> Task details
Once you have read the listing below, output it again exactly.

(Material for this exercise)

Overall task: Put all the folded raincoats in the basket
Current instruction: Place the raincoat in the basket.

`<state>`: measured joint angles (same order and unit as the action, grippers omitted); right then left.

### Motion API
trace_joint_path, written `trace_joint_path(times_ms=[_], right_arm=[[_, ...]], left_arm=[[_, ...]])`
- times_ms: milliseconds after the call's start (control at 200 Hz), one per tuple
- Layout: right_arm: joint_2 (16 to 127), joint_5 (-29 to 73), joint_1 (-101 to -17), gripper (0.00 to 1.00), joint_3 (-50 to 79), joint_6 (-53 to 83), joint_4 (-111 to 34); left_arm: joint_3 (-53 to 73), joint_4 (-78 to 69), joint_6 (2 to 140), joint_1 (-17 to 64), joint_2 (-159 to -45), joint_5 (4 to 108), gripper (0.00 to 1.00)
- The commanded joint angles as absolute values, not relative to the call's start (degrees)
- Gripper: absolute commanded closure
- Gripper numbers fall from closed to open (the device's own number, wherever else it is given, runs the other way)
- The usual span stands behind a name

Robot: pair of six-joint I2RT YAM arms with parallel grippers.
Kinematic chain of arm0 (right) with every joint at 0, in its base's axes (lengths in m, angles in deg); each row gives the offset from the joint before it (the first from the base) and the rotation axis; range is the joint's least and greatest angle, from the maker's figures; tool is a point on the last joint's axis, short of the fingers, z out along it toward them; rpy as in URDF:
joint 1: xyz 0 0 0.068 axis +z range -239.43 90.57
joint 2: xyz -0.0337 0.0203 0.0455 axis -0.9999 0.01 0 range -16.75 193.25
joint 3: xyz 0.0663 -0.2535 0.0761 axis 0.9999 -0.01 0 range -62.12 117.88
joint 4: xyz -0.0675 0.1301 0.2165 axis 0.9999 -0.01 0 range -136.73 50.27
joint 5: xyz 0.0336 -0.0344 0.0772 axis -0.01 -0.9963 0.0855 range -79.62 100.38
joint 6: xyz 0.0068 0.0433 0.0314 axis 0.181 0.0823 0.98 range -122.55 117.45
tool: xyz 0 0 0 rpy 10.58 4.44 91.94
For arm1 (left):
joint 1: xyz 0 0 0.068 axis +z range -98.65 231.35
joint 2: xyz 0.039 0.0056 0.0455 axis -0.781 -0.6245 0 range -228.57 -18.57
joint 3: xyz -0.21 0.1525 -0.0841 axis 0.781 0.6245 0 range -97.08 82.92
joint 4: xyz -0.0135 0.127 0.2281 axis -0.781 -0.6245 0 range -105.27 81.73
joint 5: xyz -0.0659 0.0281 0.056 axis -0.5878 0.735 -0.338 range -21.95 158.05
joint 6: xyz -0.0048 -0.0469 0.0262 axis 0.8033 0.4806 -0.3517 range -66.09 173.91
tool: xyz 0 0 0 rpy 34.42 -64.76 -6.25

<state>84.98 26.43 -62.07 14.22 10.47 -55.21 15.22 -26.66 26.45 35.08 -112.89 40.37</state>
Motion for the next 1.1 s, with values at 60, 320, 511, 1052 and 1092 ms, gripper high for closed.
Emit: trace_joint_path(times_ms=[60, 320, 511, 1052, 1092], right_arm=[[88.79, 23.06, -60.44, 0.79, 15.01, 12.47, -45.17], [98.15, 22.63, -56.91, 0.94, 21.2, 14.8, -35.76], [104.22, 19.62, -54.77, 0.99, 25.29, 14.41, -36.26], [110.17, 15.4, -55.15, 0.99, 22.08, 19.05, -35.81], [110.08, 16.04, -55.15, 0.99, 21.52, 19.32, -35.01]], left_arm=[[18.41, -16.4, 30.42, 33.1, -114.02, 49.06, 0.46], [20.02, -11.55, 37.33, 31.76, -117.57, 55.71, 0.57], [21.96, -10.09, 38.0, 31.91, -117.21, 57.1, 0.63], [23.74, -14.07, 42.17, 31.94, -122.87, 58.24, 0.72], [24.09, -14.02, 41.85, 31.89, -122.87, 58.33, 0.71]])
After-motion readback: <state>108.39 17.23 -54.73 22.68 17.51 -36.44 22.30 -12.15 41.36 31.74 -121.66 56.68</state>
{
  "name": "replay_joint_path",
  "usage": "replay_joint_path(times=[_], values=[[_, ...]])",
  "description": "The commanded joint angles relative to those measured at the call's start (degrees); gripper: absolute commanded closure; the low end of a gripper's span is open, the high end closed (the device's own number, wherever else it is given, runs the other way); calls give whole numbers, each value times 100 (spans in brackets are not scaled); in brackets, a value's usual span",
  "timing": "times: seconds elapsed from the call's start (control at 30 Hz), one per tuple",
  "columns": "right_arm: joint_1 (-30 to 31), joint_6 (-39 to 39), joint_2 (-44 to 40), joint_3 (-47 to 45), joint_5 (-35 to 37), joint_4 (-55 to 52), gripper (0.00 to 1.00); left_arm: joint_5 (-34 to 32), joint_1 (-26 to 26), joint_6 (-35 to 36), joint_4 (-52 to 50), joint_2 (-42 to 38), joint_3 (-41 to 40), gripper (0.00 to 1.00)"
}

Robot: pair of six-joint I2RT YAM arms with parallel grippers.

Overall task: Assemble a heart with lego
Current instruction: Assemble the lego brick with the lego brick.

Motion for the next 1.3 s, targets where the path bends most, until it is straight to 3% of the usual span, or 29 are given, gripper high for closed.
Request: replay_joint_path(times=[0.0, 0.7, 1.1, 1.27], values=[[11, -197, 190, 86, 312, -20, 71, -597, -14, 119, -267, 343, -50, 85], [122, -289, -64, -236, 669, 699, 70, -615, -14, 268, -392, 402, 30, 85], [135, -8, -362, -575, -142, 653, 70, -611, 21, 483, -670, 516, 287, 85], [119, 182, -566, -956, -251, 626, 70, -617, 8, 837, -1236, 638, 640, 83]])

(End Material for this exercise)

> Answer to this problem
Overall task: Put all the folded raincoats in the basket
Current instruction: Place the raincoat in the basket.

`<state>`: measured joint angles (same order and unit as the action, grippers omitted); right then left.

### Motion API
trace_joint_path, written `trace_joint_path(times_ms=[_], right_arm=[[_, ...]], left_arm=[[_, ...]])`
- times_ms: milliseconds after the call's start (control at 200 Hz), one per tuple
- Layout: right_arm: joint_2 (16 to 127), joint_5 (-29 to 73), joint_1 (-101 to -17), gripper (0.00 to 1.00), joint_3 (-50 to 79), joint_6 (-53 to 83), joint_4 (-111 to 34); left_arm: joint_3 (-53 to 73), joint_4 (-78 to 69), joint_6 (2 to 140), joint_1 (-17 to 64), joint_2 (-159 to -45), joint_5 (4 to 108), gripper (0.00 to 1.00)
- The commanded joint angles as absolute values, not relative to the call's start (degrees)
- Gripper: absolute commanded closure
- Gripper numbers fall from closed to open (the device's own number, wherever else it is given, runs the other way)
- The usual span stands behind a name

Robot: pair of six-joint I2RT YAM arms with parallel grippers.
Kinematic chain of arm0 (right) with every joint at 0, in its base's axes (lengths in m, angles in deg); each row gives the offset from the joint before it (the first from the base) and the rotation axis; range is the joint's least and greatest angle, from the maker's figures; tool is a point on the last joint's axis, short of the fingers, z out along it toward them; rpy as in URDF:
joint 1: xyz 0 0 0.068 axis +z range -239.43 90.57
joint 2: xyz -0.0337 0.0203 0.0455 axis -0.9999 0.01 0 range -16.75 193.25
joint 3: xyz 0.0663 -0.2535 0.0761 axis 0.9999 -0.01 0 range -62.12 117.88
joint 4: xyz -0.0675 0.1301 0.2165 axis 0.9999 -0.01 0 range -136.73 50.27
joint 5: xyz 0.0336 -0.0344 0.0772 axis -0.01 -0.9963 0.0855 range -79.62 100.38
joint 6: xyz 0.0068 0.0433 0.0314 axis 0.181 0.0823 0.98 range -122.55 117.45
tool: xyz 0 0 0 rpy 10.58 4.44 91.94
For arm1 (left):
joint 1: xyz 0 0 0.068 axis +z range -98.65 231.35
joint 2: xyz 0.039 0.0056 0.0455 axis -0.781 -0.6245 0 range -228.57 -18.57
joint 3: xyz -0.21 0.1525 -0.0841 axis 0.781 0.6245 0 range -97.08 82.92
joint 4: xyz -0.0135 0.127 0.2281 axis -0.781 -0.6245 0 range -105.27 81.73
joint 5: xyz -0.0659 0.0281 0.056 axis -0.5878 0.735 -0.338 range -21.95 158.05
joint 6: xyz -0.0048 -0.0469 0.0262 axis 0.8033 0.4806 -0.3517 range -66.09 173.91
tool: xyz 0 0 0 rpy 34.42 -64.76 -6.25

<state>84.98 26.43 -62.07 14.22 10.47 -55.21 15.22 -26.66 26.45 35.08 -112.89 40.37</state>
Motion for the next 1.1 s, with values at 60, 320, 511, 1052 and 1092 ms, gripper high for closed.
Emit: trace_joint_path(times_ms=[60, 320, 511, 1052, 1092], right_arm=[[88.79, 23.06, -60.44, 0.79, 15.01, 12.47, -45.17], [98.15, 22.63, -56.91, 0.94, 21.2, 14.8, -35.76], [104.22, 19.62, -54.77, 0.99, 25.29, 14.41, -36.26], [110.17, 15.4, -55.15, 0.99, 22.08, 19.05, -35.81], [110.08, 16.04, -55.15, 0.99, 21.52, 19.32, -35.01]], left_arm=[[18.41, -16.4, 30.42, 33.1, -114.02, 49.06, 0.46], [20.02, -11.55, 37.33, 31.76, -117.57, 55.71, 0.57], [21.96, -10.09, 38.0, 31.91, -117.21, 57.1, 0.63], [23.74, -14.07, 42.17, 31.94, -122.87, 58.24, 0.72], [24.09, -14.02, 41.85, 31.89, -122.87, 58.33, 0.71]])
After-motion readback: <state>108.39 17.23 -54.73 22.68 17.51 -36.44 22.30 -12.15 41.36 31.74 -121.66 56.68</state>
{
  "name": "replay_joint_path",
  "usage": "replay_joint_path(times=[_], values=[[_, ...]])",
  "description": "The commanded joint angles relative to those measured at the call's start (degrees); gripper: absolute commanded closure; the low end of a gripper's span is open, the high end closed (the device's own number, wherever else it is given, runs the other way); calls give whole numbers, each value times 100 (spans in brackets are not scaled); in brackets, a value's usual span",
  "timing": "times: seconds elapsed from the call's start (control at 30 Hz), one per tuple",
  "columns": "right_arm: joint_1 (-30 to 31), joint_6 (-39 to 39), joint_2 (-44 to 40), joint_3 (-47 to 45), joint_5 (-35 to 37), joint_4 (-55 to 52), gripper (0.00 to 1.00); left_arm: joint_5 (-34 to 32), joint_1 (-26 to 26), joint_6 (-35 to 36), joint_4 (-52 to 50), joint_2 (-42 to 38), joint_3 (-41 to 40), gripper (0.00 to 1.00)"
}

Robot: pair of six-joint I2RT YAM arms with parallel grippers.

Overall task: Assemble a heart with lego
Current instruction: Assemble the lego brick with the lego brick.

Motion for the next 1.3 s, targets where the path bends most, until it is straight to 3% of the usual span, or 29 are given, gripper high for closed.
Request: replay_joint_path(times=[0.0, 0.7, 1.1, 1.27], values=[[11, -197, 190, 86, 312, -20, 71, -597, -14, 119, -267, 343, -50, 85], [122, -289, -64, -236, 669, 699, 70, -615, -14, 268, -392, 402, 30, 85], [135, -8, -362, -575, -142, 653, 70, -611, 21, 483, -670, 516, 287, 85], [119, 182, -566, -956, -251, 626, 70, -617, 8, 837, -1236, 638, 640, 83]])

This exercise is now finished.